Allumez les bougies de la fête les deux soirs et prenez un repas de fête précédé du kiddouch chacun des deux soirs et des deux jours.1 Nous ne travaillons pas, ne conduisons pas, n’écrivons pas et n’allumons ou n’éteignons pas les appareils électriques. Nous sommes autorisés à cuisiner et à transporter à l’extérieur (sauf le Chabbat).

L’ouverture de la mer ne fut pas seulement une scène spectaculaire ; ce fut la vision claire et profonde de l’ordre cosmique sous-jacent

Premier soir :

L’ouverture de la mer ne fut pas seulement une scène spectaculaire ; ce fut la vision claire et profonde de l’ordre cosmique sous-jacent. Beaucoup revivent cette expérience en restant éveillés cette nuit en étudiant la Torah avec des amis et en absorbant la sainteté de la nuit.

Premier jour :

Nous lisons l’histoire de l’ouverture de la mer des Joncs dans la Torah, et le cantique de louange que nous avons entonné par la suite. Tous se lèvent lors de la lecture du Cantique de la mer.

Deuxième soir :

Ceux qui ont un parent décédé allument une bougie de 24 heures – un nér néchama – avant la nuit. (Si le premier jour est un Chabbat, on allume après la tombée de la nuit.) On allume à partir d’une flamme préexistante.

Deuxième jour :

On dit la prière de Yizkor en souvenir des disparus lors de l’office du matin.

Le dernier jour de Pessa’h, un accent spécial est mis sur la libération finale, celle qui est encore à venir (à l’heure où nous écrivons ces lignes). La haftara du jour est une prophétie classique de cette époque. Pour célébrer cela, le Baal Chem Tov faisait un repas de fête, qu’il appela « Séoudat Machia’h », le Festin du Machia’h.

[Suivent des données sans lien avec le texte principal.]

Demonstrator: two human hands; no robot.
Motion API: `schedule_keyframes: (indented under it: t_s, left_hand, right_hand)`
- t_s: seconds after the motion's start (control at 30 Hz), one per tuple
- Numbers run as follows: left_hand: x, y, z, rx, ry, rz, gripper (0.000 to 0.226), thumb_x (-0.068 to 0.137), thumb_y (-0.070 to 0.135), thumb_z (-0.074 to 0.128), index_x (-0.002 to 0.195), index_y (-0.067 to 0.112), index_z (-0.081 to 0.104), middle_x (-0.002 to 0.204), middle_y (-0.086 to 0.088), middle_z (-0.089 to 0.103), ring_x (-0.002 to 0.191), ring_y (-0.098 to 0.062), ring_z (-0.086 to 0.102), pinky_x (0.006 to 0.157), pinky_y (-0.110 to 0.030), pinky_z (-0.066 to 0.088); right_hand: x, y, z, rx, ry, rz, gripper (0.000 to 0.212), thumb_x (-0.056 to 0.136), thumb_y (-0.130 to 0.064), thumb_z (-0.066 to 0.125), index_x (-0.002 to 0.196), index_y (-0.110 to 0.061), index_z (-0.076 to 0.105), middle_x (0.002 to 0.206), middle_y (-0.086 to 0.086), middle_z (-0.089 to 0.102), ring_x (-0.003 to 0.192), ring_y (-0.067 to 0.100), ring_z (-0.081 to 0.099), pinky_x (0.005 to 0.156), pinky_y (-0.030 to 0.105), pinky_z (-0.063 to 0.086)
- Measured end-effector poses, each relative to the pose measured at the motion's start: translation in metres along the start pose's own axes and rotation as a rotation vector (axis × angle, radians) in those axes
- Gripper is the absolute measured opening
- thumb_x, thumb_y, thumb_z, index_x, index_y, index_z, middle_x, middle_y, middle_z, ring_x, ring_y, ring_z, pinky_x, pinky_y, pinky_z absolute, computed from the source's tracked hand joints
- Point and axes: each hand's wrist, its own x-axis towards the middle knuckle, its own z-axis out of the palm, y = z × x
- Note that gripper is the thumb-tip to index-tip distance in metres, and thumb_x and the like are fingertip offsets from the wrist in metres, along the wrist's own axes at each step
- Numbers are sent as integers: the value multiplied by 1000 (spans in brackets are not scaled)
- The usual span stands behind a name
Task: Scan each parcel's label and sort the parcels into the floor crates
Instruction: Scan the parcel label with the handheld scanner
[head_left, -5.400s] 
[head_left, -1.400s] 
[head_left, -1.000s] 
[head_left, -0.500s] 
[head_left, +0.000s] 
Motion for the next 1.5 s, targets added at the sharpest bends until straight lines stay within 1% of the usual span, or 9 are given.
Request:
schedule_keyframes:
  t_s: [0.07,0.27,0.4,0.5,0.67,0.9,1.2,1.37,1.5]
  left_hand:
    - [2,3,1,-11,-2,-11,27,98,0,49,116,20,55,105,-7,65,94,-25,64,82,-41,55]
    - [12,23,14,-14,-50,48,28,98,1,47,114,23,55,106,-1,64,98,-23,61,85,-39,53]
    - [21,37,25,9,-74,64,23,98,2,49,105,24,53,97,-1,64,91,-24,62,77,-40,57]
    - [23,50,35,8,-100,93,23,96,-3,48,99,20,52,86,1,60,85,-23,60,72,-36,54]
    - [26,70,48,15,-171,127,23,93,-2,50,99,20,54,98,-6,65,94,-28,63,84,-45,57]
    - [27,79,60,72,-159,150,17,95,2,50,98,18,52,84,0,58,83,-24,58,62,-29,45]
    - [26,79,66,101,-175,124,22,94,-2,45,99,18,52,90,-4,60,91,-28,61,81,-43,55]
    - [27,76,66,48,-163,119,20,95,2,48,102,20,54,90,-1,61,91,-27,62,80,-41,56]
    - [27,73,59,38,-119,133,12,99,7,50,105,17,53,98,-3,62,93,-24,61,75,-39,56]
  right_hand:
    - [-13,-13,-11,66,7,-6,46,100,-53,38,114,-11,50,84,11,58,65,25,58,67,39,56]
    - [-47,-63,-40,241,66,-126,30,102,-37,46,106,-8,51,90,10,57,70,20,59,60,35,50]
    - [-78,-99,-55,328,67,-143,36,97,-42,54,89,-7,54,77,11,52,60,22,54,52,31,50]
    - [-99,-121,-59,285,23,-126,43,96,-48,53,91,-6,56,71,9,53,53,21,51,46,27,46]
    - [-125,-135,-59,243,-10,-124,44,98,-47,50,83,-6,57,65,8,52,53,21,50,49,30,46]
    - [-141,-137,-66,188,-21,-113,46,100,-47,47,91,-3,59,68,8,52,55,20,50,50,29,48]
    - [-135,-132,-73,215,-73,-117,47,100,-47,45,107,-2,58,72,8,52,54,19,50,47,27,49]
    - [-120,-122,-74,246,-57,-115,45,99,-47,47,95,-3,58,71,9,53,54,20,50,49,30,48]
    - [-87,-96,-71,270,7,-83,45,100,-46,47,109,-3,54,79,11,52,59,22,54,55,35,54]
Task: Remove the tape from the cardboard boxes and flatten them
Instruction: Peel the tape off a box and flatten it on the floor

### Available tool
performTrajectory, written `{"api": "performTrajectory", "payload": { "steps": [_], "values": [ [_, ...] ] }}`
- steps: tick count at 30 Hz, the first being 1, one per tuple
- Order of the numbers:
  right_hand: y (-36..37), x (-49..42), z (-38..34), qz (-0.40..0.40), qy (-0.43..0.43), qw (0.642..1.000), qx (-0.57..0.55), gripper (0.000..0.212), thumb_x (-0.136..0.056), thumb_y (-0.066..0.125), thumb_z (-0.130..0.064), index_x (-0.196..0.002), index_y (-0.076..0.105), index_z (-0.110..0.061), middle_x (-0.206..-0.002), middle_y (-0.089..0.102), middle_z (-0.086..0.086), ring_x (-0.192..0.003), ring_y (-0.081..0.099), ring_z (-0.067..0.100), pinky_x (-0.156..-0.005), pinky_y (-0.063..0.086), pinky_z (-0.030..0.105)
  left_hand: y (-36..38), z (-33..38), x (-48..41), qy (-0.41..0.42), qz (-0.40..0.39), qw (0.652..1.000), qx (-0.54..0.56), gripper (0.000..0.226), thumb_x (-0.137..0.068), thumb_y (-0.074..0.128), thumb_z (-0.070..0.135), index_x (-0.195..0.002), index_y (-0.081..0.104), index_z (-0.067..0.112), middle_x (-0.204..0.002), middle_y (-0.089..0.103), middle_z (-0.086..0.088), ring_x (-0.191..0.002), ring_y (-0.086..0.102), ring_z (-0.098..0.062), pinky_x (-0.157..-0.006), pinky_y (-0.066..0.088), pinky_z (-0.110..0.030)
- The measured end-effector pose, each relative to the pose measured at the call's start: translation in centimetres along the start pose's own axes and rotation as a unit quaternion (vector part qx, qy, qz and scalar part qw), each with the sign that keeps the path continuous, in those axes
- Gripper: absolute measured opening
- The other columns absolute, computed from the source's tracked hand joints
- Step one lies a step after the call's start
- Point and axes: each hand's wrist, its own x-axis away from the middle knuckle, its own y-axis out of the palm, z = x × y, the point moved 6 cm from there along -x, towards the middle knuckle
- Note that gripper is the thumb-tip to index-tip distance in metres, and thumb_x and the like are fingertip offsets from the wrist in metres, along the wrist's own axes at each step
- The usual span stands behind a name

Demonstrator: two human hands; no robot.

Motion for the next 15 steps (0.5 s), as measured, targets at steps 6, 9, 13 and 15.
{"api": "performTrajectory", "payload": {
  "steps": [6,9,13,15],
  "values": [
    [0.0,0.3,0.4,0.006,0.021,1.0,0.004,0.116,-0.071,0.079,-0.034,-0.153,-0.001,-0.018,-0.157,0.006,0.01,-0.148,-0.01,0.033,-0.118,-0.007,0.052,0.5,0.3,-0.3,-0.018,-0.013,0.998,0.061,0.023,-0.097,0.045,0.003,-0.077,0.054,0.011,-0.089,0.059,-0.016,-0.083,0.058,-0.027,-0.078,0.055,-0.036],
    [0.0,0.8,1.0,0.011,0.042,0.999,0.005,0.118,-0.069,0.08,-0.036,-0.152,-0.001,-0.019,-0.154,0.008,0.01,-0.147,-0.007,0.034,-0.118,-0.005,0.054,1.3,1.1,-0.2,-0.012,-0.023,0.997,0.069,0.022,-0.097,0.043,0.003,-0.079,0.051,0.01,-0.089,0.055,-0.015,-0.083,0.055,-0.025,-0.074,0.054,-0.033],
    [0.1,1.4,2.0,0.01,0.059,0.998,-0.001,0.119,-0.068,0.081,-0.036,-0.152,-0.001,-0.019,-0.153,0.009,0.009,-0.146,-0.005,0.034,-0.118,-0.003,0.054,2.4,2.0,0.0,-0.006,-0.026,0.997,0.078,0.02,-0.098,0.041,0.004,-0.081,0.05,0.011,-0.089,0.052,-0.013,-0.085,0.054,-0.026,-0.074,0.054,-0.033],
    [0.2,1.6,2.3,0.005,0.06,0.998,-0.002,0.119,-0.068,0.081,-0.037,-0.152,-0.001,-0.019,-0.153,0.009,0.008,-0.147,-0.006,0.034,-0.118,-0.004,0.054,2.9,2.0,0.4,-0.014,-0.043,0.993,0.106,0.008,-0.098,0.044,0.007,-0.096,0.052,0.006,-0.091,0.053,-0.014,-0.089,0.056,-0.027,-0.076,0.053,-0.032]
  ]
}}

Vous pouvez parier que votre centre ‘Habad local en organise un, dans lequel chacun consommera de la matsa et quatre coupes de vin. Il débute généralement peu avant le coucher du soleil.

Il faut un certain temps pour racheter le ‘hamets qui a été vendu pour Pessa’h. Tenez juste une heure encore après la tombée de la nuit avant de manger du ‘hamets.